Robson Communities was recently named Builder of the Year for the 55-and-older market at the National Association of Home Builders’ (NAHB) International Builders’ Show in Las Vegas.

Robson raked up numerous honors at the show, also including 19 gold or silver recognitions for some of its individual model homes, communal spaces, lifestyle programs, marketing campaigns and more.

Boylan calls reception of the awards part of a “continuing effort.” NAHB has regularly honored Robson since at least 1993, according to the builder’s website, which also lists a plethora of commendations from other organizations.

“We offer these big communities that have all sorts of amenities and activities for you, and the home is just a vehicle to get there,” Boylan says.

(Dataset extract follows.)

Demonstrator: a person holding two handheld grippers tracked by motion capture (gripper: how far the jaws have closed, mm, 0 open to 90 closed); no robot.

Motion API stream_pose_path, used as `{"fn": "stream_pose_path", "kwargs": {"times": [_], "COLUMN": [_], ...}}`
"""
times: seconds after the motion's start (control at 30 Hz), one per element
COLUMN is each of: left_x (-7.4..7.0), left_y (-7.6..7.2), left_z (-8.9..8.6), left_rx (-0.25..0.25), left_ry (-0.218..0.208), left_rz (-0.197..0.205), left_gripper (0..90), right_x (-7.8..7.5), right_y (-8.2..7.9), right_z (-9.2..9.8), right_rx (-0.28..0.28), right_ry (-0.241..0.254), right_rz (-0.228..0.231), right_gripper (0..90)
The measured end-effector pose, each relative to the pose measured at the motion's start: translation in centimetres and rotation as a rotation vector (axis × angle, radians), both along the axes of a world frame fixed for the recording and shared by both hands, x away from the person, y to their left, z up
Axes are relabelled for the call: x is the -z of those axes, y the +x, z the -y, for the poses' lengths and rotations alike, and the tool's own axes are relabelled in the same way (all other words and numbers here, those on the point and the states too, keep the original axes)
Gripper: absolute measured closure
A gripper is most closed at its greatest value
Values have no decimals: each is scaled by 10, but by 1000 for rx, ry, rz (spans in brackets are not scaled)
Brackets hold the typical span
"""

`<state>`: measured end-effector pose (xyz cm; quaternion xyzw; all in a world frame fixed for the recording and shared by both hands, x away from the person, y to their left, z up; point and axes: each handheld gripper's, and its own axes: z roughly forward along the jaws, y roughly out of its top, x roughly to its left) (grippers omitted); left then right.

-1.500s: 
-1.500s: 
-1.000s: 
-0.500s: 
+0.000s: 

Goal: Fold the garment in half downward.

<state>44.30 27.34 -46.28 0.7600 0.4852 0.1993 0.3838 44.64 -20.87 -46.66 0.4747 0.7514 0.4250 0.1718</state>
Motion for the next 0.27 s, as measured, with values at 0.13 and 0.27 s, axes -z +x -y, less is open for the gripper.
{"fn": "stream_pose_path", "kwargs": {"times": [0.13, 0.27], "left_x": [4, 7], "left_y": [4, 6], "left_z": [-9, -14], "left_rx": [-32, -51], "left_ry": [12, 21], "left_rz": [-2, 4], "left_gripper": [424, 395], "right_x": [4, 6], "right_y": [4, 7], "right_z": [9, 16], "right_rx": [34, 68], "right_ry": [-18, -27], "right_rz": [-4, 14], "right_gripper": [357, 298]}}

As it has expanded over the past five decades, Robson has aimed to make its residents’ “golden years” the best they can be, with communities such as PebbleCreek in Goodyear; Robson Ranch Arizona in Eloy; The Preserve, Quail Creek, SaddleBrooke and SaddleBrooke Ranch in the Tucson area; and Robson Ranch Texas in the Dallas/Forth Worth area. A Sun Lakes community—Robson’s “flagship” one—is sold out of new homes.

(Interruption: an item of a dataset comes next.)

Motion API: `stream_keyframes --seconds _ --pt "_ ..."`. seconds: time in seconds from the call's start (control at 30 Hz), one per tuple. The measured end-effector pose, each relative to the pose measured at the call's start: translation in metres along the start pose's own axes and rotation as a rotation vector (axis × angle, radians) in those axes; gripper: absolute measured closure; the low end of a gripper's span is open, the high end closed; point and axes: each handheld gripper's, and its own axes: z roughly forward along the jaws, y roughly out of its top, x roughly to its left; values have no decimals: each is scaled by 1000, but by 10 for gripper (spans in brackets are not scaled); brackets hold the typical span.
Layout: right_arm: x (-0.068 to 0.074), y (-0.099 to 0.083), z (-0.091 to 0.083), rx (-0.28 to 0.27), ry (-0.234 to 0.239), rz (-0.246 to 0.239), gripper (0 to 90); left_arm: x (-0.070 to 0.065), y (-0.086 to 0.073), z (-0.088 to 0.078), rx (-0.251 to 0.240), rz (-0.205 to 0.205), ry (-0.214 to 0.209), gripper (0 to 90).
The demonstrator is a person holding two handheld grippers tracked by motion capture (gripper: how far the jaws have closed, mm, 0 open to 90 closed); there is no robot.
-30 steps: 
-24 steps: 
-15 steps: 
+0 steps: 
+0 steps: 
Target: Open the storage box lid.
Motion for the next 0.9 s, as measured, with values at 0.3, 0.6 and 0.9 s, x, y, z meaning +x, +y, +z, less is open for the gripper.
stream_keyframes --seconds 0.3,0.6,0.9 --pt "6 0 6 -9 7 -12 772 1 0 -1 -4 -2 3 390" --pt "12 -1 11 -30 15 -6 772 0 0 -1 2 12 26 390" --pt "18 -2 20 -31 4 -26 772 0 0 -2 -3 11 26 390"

“We want to extend your happiness and your life,” Boylan says. “People come to us and they’ve been working their whole lives, they may not have been in shape, they may not have done ‘this,’ and we offer all sorts of classes and activities that they can just come and extend their life and live life happily, luxuriously, whatever you want, at a given price. It’s affordable and it’s not too expensive for everybody.”

Depending on location and floor plan, homes range from the $200,000s to upward of $1 million.

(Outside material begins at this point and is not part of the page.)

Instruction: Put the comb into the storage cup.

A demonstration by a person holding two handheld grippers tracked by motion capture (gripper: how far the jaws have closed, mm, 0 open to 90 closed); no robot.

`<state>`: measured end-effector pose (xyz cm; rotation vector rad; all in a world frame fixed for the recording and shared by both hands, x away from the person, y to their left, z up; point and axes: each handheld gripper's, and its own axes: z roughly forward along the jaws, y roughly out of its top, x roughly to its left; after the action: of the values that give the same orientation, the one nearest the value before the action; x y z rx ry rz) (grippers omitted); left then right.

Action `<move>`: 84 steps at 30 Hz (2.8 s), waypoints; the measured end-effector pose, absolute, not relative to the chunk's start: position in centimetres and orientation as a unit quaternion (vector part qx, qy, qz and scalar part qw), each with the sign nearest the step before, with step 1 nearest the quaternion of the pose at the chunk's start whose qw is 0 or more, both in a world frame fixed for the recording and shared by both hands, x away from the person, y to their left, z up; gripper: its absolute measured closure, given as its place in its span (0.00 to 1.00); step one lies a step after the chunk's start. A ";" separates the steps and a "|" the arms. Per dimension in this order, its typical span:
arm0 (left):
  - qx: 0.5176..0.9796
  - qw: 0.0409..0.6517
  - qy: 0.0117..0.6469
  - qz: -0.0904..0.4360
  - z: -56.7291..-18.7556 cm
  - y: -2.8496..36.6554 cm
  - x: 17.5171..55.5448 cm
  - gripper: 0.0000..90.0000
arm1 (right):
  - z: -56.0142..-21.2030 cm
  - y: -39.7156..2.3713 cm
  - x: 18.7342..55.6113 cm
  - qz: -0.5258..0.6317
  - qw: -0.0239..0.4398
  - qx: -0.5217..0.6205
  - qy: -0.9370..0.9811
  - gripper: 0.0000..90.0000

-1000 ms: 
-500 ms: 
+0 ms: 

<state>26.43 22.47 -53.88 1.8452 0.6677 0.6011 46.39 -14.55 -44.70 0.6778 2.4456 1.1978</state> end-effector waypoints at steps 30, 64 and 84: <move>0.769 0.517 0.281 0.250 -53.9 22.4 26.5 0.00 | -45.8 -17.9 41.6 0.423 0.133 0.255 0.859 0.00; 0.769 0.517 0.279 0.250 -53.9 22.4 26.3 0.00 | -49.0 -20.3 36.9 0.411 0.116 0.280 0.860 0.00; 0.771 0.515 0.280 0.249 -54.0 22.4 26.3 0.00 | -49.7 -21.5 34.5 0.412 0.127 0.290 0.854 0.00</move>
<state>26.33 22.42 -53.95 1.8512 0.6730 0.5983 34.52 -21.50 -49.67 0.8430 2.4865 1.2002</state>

“(If) you’re a school teacher and you live right across the street from a CEO, we don’t care. They’re just here to have a great lifestyle,” Boylan adds. “Everybody’s got a common denominator, and we’re here to have fun and enjoy the rest of our life.”

Amenities, which can vary by location, include golf courses and other sports facilities, clubhouses, creative arts centers, fitness centers, pools and restaurants.

“Each community takes on its own agenda, once we’re in there, of what’s happening,” Boylan says, adding that each is designed to pair with the surrounding area.

This can come in the form of actual design—some feature desert trails, while others incorporate traditional sidewalks—or even in terms of programming. Activities—in realms including fitness/wellness, performing arts and creative arts—are paramount to Robson. A community such as Quail Creek, for example, implements bird watching due to its close proximity to Madera Canyon, according to Boylan.

“It just depends on where we’re at,” he says.

Nevertheless, Robson sets out on a mission to build all its communities with a “luxury lifestyle” in mind. Boylan likens it to The Ritz-Carlton and Four Seasons, or even “a cruise ship on land,” but with minimal-yet-inclusive HOA fees. Homes are built to be energy efficient, and a “sense of community” is fostered between neighbors, Boylan feels.

“What we like to do and tout is we know you may not be coming from the metro area where you know everybody, or you’re coming from Washington, or you’re coming from Florida, you’re coming from somewhere,” he says. “Everybody here is from somewhere else, too, and they’re out to look and meet other people. They’re not using the same doctors they have for 30 years; they’re not using the banker or whatever.

“It’s almost like we are building a Mayberry,” he adds with a laugh. “We’re not going back in time, but it’s just a friendly place where you don’t lock your front door, you walk outside, and you wave to somebody when you get your mail. I mean, it’s pretty spectacular to watch it happen.”

Looking forward, Boylan says Robson could have a number of years of development left at any given community in its canon. When the builder develops a project, it sets out on a 20- to 40-year journey, he explains.

“Even PebbleCreek, which started in ’94, we’ve probably got seven years left there. Casa Grande (Robson Ranch Arizona), we may have 20 to 30 years left there. We’re looking at new dirt in Texas right now, as to do a whole ’nother development in North Texas. And, in fact, we were out there (in January) looking at land,” he explains.

“These big master plans, we’re kind of the last guys to do them as big as we do. And, I mean, we have probably 50, 60, 70 years of inventory currently, right now, and are still looking for more. It’s crazy. And then there’s a succession plan with the family. We continue to be privately owned. That’s the only way we plan to move forward, too.”